Интересно вспомнить здесь и о философской судьбе почти ровесника Бахтина А. Лосева (первый родился в 1895-м, а второй – в 1893 году), также неуместного в советской философии (и жизни) и, подобно Бахтину, в своих трудах искусно расширявшего границы «марксизма» до охвата им его собственных взглядов. Лосев не скрывал своей укорененности в мировоззрении Серебряного века, – а именно, в софиологической тенденции эпохи. Лосева можно считать учеником Флоренского[194]
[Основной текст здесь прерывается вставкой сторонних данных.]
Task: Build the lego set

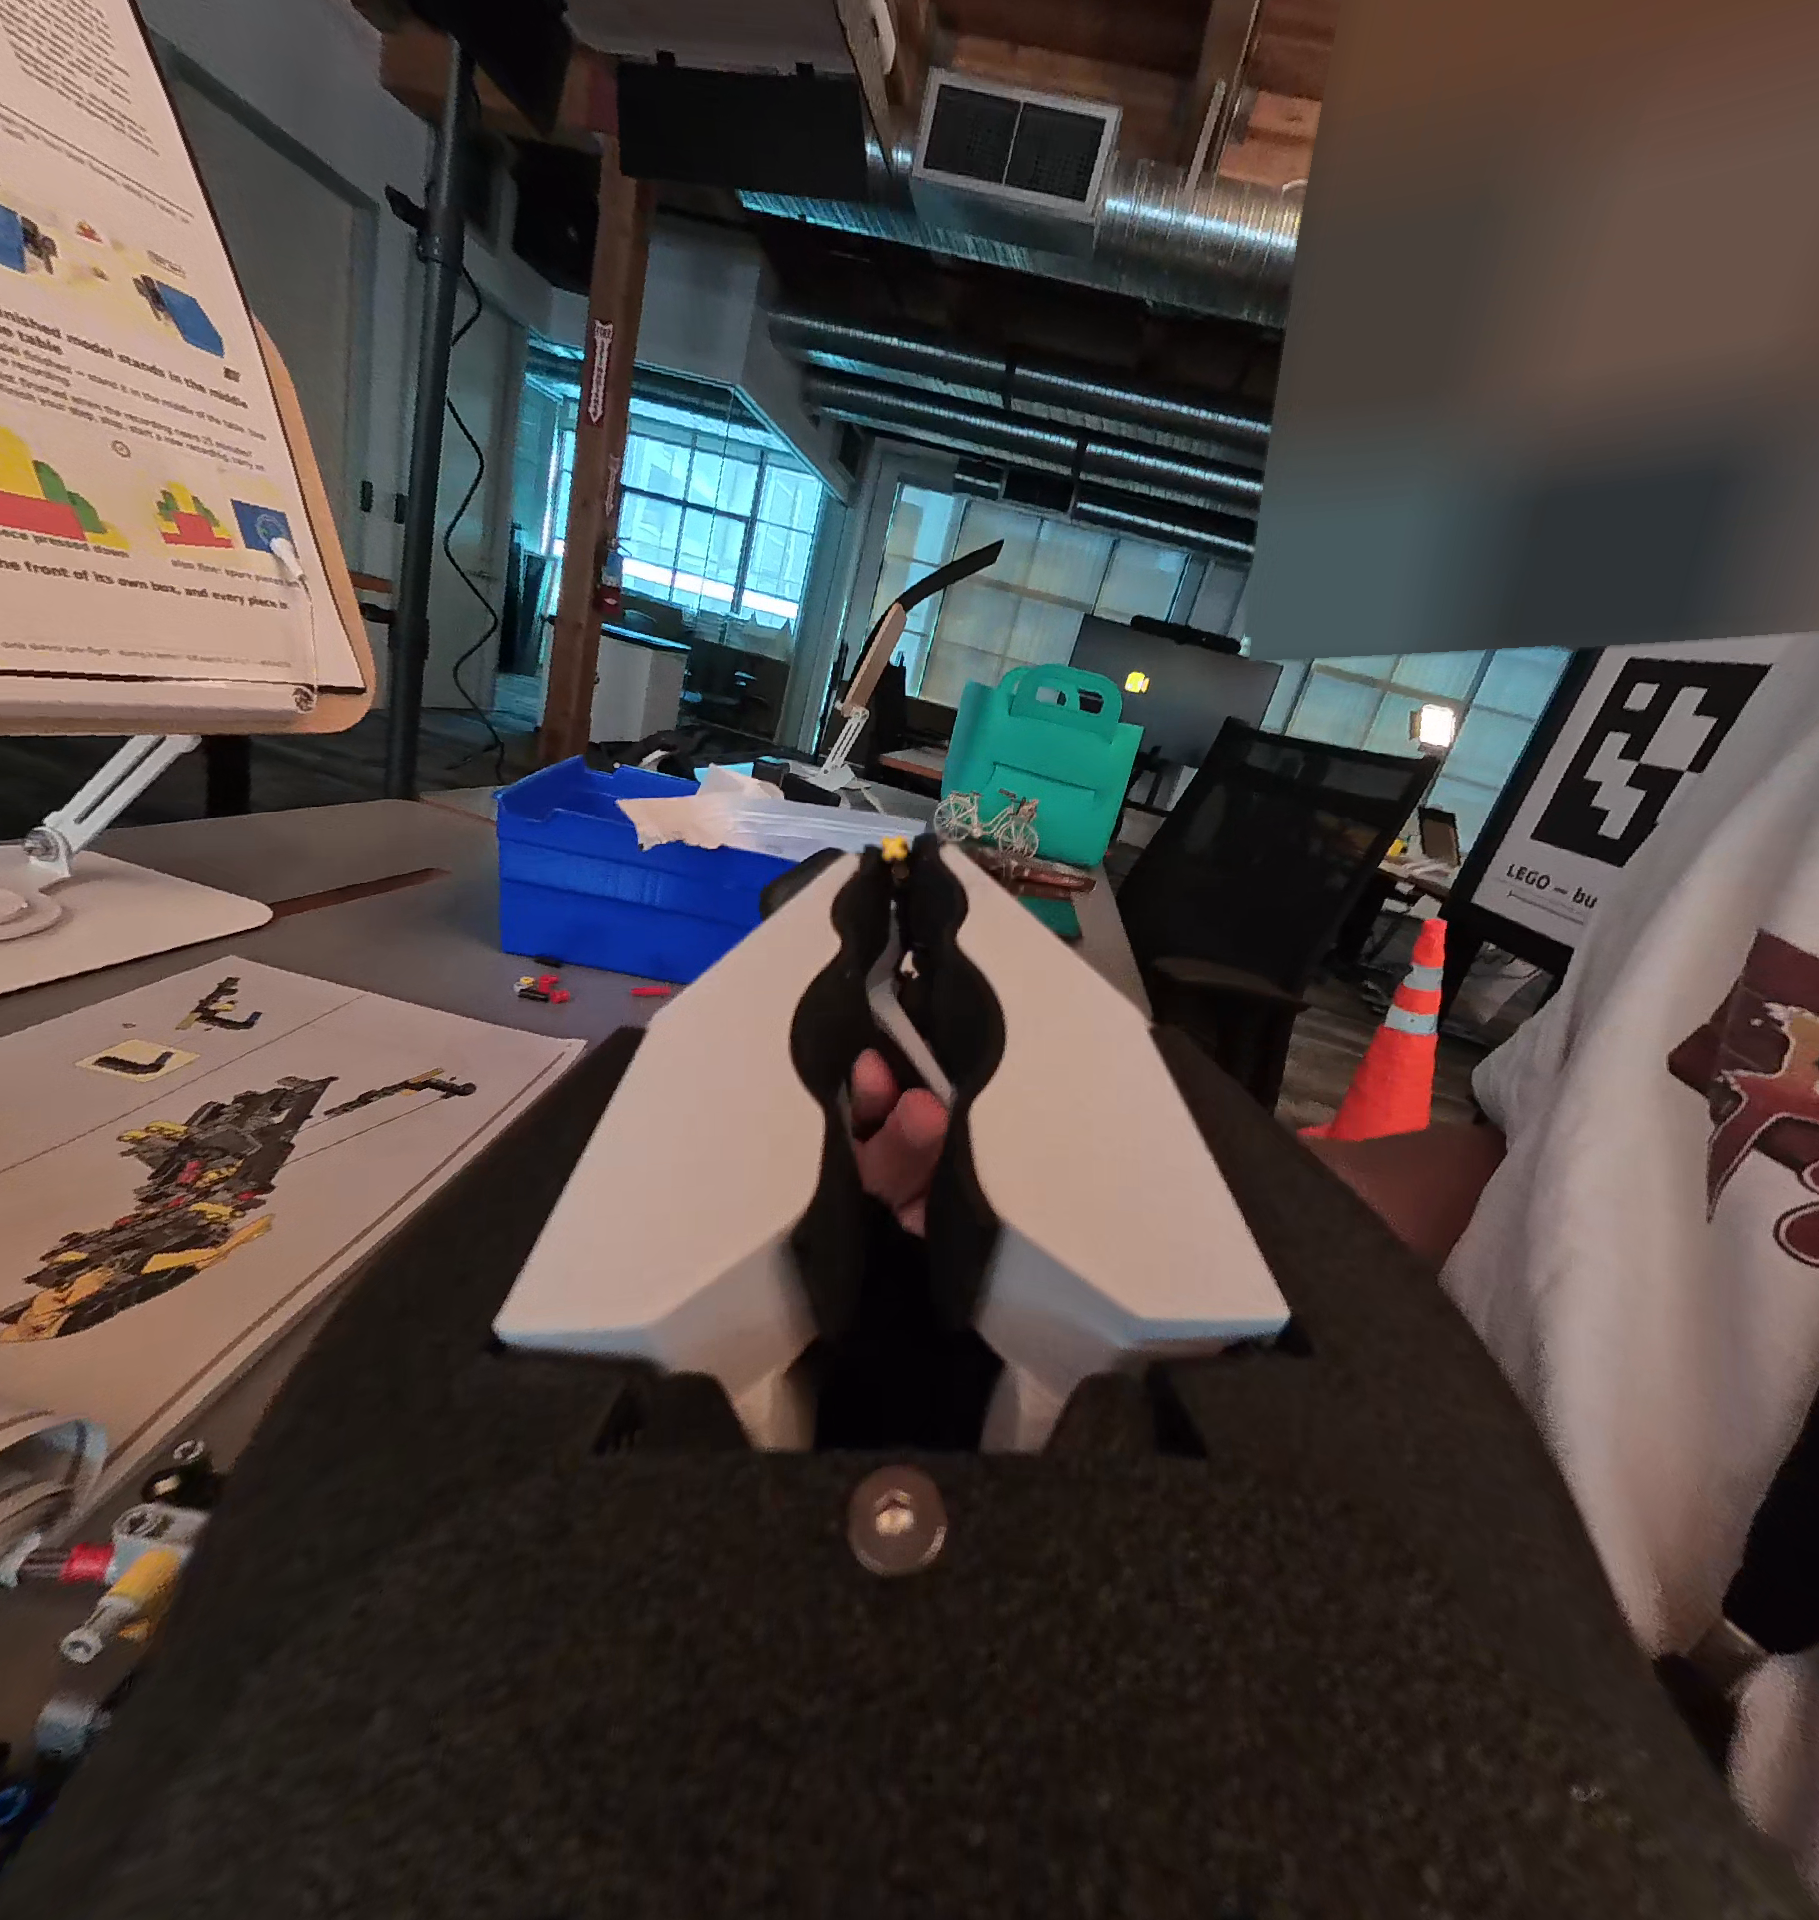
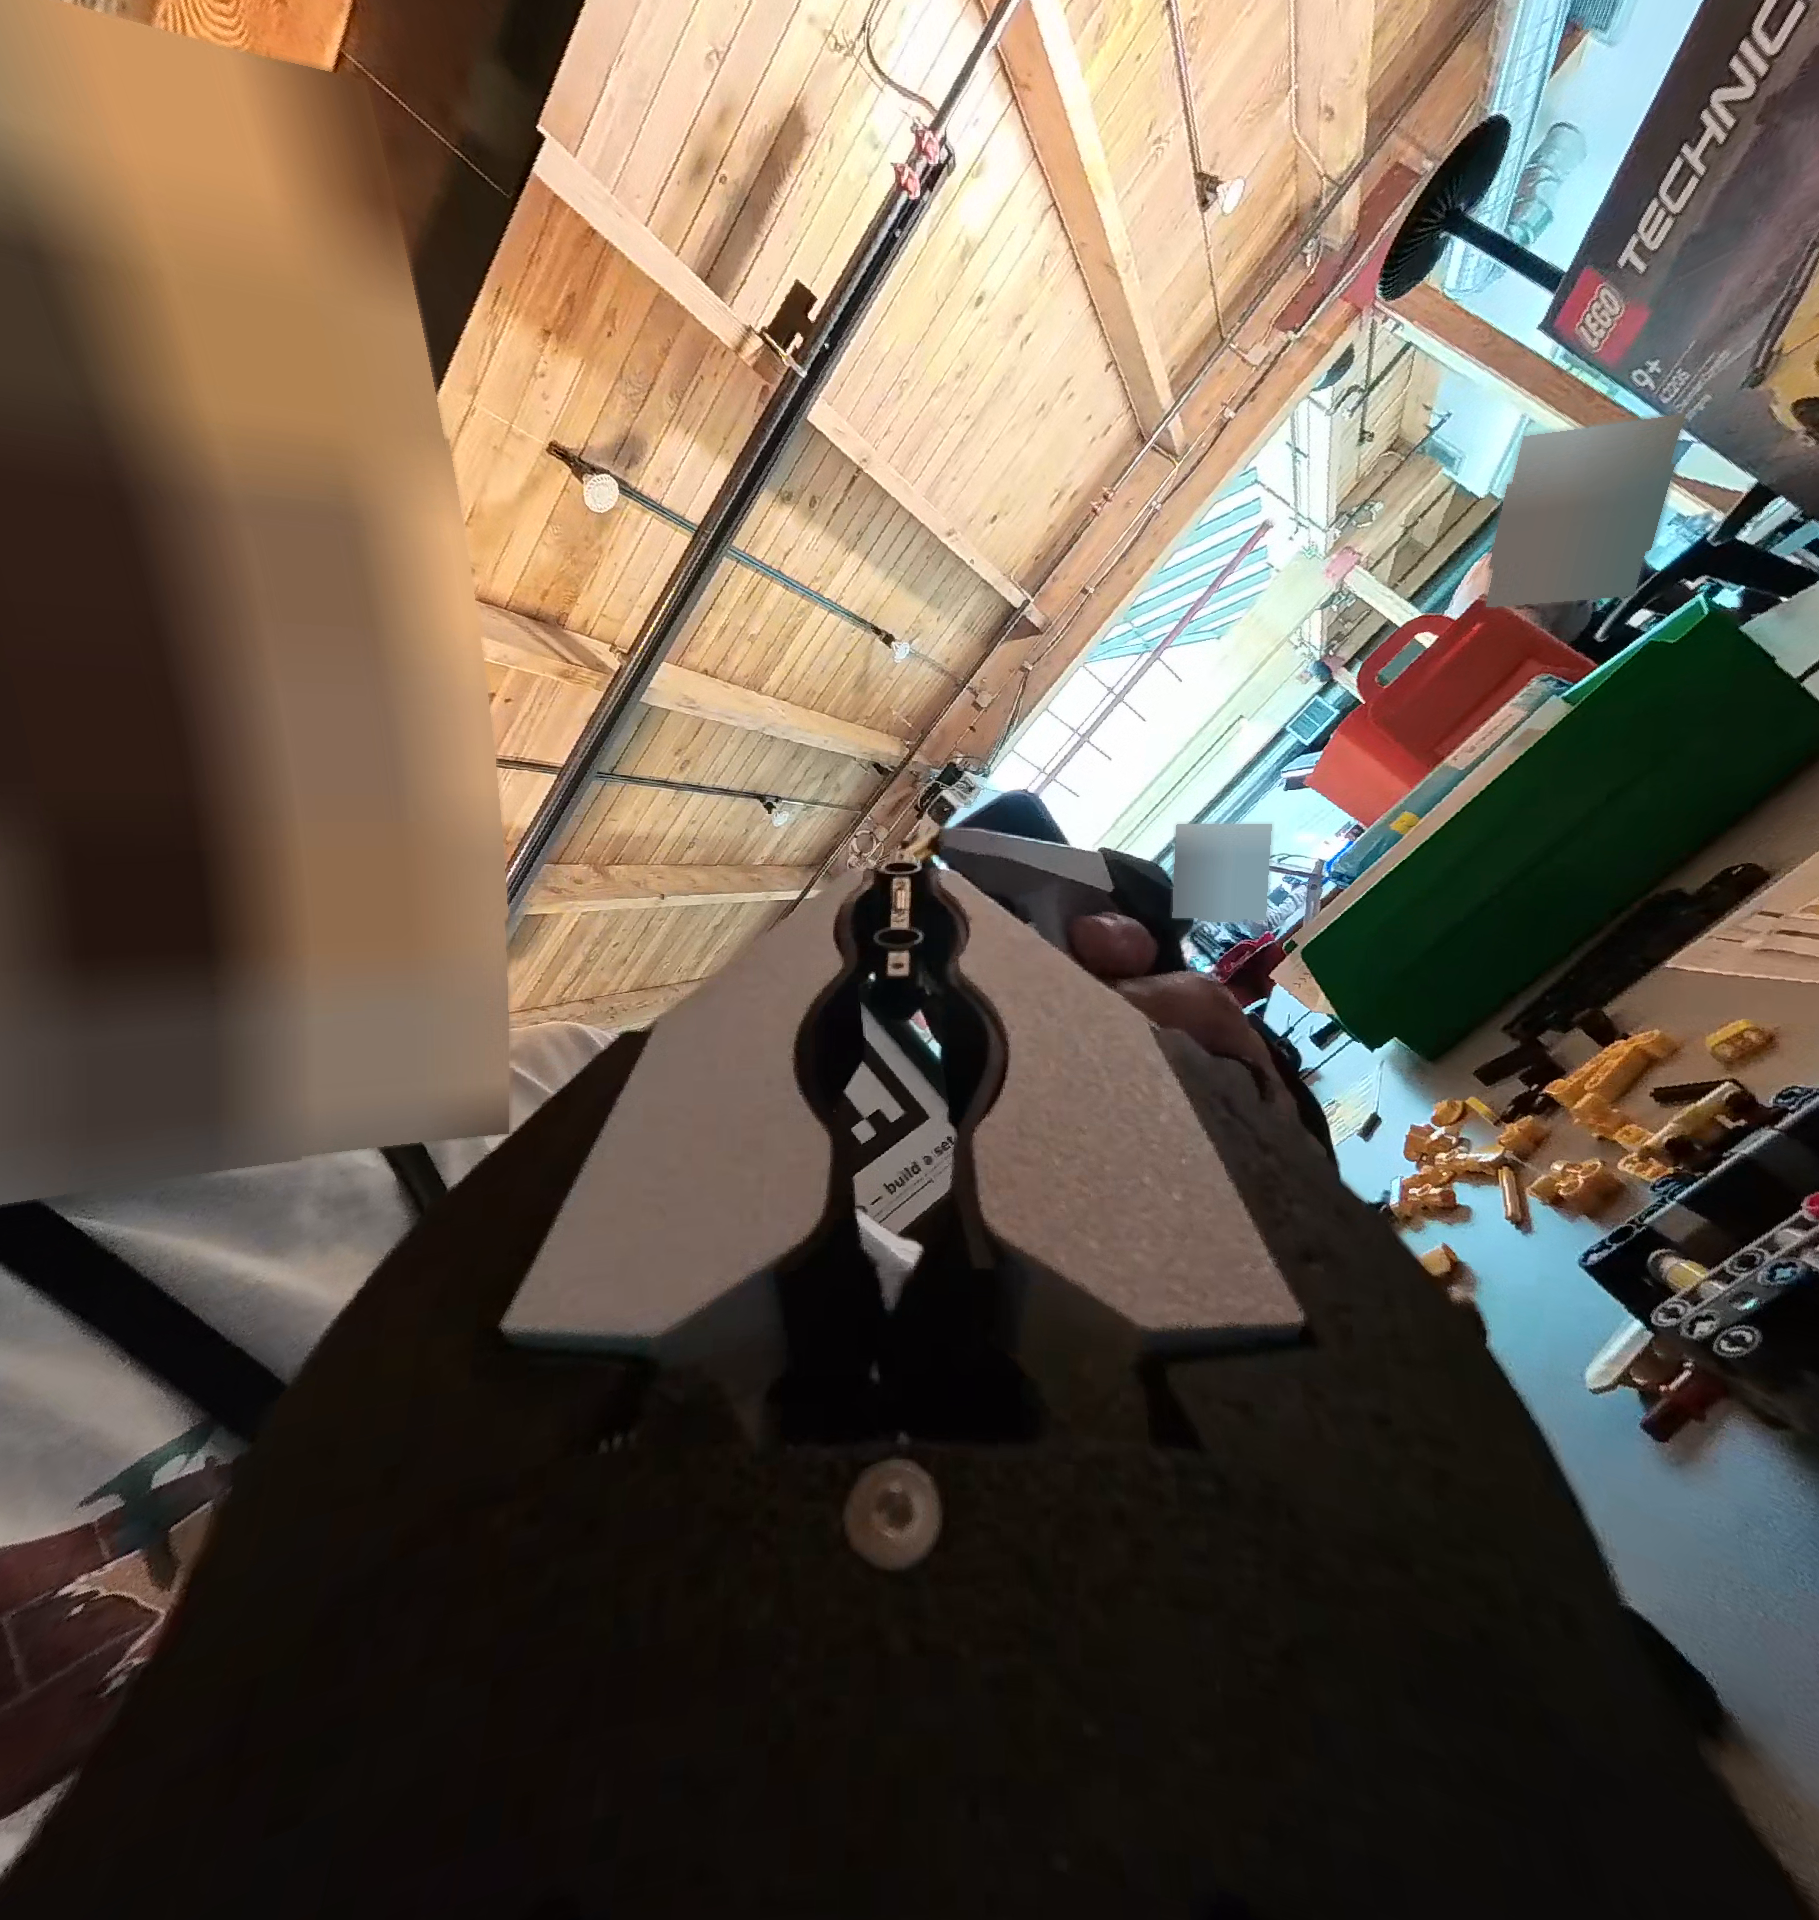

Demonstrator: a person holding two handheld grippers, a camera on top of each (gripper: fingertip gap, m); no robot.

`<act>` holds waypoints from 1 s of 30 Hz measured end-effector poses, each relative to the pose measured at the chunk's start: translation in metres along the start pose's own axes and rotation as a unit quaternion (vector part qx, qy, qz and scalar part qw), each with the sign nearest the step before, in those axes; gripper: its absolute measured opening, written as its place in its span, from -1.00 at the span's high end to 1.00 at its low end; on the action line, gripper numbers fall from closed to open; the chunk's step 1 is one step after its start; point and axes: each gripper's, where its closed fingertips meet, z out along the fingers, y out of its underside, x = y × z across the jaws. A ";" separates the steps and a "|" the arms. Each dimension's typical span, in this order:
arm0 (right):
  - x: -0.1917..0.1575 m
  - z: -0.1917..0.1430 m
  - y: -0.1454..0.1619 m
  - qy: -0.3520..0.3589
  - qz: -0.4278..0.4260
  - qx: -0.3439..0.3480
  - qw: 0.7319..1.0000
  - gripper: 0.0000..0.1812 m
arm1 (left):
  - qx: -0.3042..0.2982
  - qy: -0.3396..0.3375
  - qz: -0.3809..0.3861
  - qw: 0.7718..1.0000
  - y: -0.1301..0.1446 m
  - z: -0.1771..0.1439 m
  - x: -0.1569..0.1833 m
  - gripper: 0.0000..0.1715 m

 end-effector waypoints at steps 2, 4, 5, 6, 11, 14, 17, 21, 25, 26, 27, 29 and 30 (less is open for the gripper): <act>0.002 -0.002 0.001 0.007 0.004 -0.006 1.000 0.94 | -0.019 -0.003 0.021 1.000 0.004 -0.001 -0.001 0.98; 0.005 -0.005 0.004 0.022 0.001 -0.021 1.000 0.94 | -0.047 -0.002 0.046 0.998 0.008 -0.003 -0.001 0.98; 0.006 -0.006 0.005 0.030 -0.006 -0.029 0.999 0.94 | -0.056 0.003 0.049 0.997 0.010 -0.004 0.000 0.98; 0.007 -0.007 0.007 0.034 -0.009 -0.038 0.999 0.95 | -0.061 0.011 0.043 0.997 0.012 -0.005 0.001 0.98; 0.009 -0.009 0.013 0.034 0.016 -0.055 0.998 0.95 | -0.072 0.024 0.040 0.996 0.016 -0.006 0.002 0.99; 0.009 -0.009 0.013 0.031 0.019 -0.055 0.998 0.94 | -0.070 0.026 0.044 0.996 0.016 -0.007 0.003 0.99; 0.005 -0.008 0.011 0.011 0.034 -0.044 0.998 0.94 | -0.060 0.027 0.047 0.997 0.016 -0.006 0.005 0.98; 0.001 -0.006 0.011 -0.011 0.047 -0.035 0.998 0.94 | -0.040 0.034 0.031 0.998 0.012 -0.004 0.007 0.98; 0.005 -0.009 0.011 0.020 0.011 -0.046 0.999 0.94 | -0.058 0.025 0.045 0.997 0.017 -0.005 0.005 0.99; 0.004 -0.010 0.011 0.018 0.015 -0.048 0.999 0.94 | -0.062 0.025 0.050 0.997 0.019 -0.004 0.005 0.98; 0.005 -0.010 0.011 0.019 0.020 -0.048 0.998 0.94 | -0.065 0.023 0.053 0.996 0.019 -0.005 0.005 0.98; 0.007 -0.011 0.012 0.029 0.016 -0.051 0.998 0.94 | -0.076 0.025 0.052 0.995 0.021 -0.006 0.003 0.98; 0.010 -0.012 0.013 0.043 0.005 -0.058 0.997 0.95 | -0.087 0.022 0.053 0.995 0.023 -0.007 0.000 0.98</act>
, хотя эти учитель и ученик и недолюбливали друг друга. Исследователь античной эстетики, Лосев был также преемником Вяч. Иванова. Универсализировав миф («Всё на свете есть миф», – сказано в знаменитой «Диалектике мифа»), он сообразовался двадцатому веку, на знамени которого было начертано слово «относительность». Всерьез увлекшись имяславием, Лосев магический взгляд на имя соединил с феноменологией Гуссерля («Философия имени»), излишне серьезно (на мой вкус) погрузившись в игру гуссерлевских категорий. В метафизику он внес интуицию софийности как телесности, включив в учение об имени понятие «тела смысла». На путях логических исследований Лосев сделал предметом логики музыку («Музыка как предмет логики»). И не было ли в его замыслах логизировать саму дионисийскую бездну Ницше?.. Лосев модернизировал – сделав им прививку тогдашней западной философии – те идеи, которые носились в атмосфере Сергиева Посада начала ХХ века; кстати, это были не одни порождения православного модернизма, но и расистского пошиба антисемитизм, принятый на веру восторженным юношей, который отражал, подобно «рефлектору», феномен Флоренского со всеми его издержками[195]. Через многотомную лосевскую «Историю античной эстетики» до советских интеллектуалов как бы из первых рук доходили веяния философии Серебряного века.Бахтину же была абсолютно чужда не только русская софиология, но и метафизика как таковая, вместе и дух московского православия. Бахтин сформировался в западнической петербургской атмосфере. Его интерес к символисту Вяч. Иванову был интересом к апологету дионисийской оргийности (к которой Бахтин имел особый вкус, реализовавшийся в философии карнавала
). Для Иванова даже и Христов крест – это «начало всякой жизни» (читай: оргийной витальности), вопреки «обывательскому христианскому сознанию», усматривающему в кресте символ «страдания и искупления»[196]. Столь вызывающая – ницшеанского типа – антицерковность весьма импонировала молодому Бахтину. В Петербургском университете (который он окончил в 1918 году) Бахтин слушал лекции по философии и психологии Ал-дра Ив. Введенского – первого русского гуманитария, задавшегося проблемой чужого «я» – проблемой Другого, ключевой для экзистенциализма ХХ века. Стоит ли подробно доказывать, что именно эта проблема была нервом также и бахтинского экзистенциализма![197] Философское сознание Бахтина кантианскую свою закваску восприняло также от Введенского – русского кантианца. Водораздел в философии Серебряного века проходил и по линии отношения к Канту: вспомним, что Флоренский в «Столпе…» назвал Канта «столпом злобы богопротивныя», а В. Эрн установил причинно – следственную связь между философией Канта и «пушками Круппа». Так что для пианистки и члена философского кружка Бахтина Марии Юдиной переход от пиетета перед Бахтиным к духовному руководству со стороны П. Флоренского был, надо думать, решительным судьбоносным выбором. Однако именно феноменология и (нео)кантианство помогли и Лосеву, и Бахтину разработать на русской почве концепции, адекватные строю мышления ХХ века.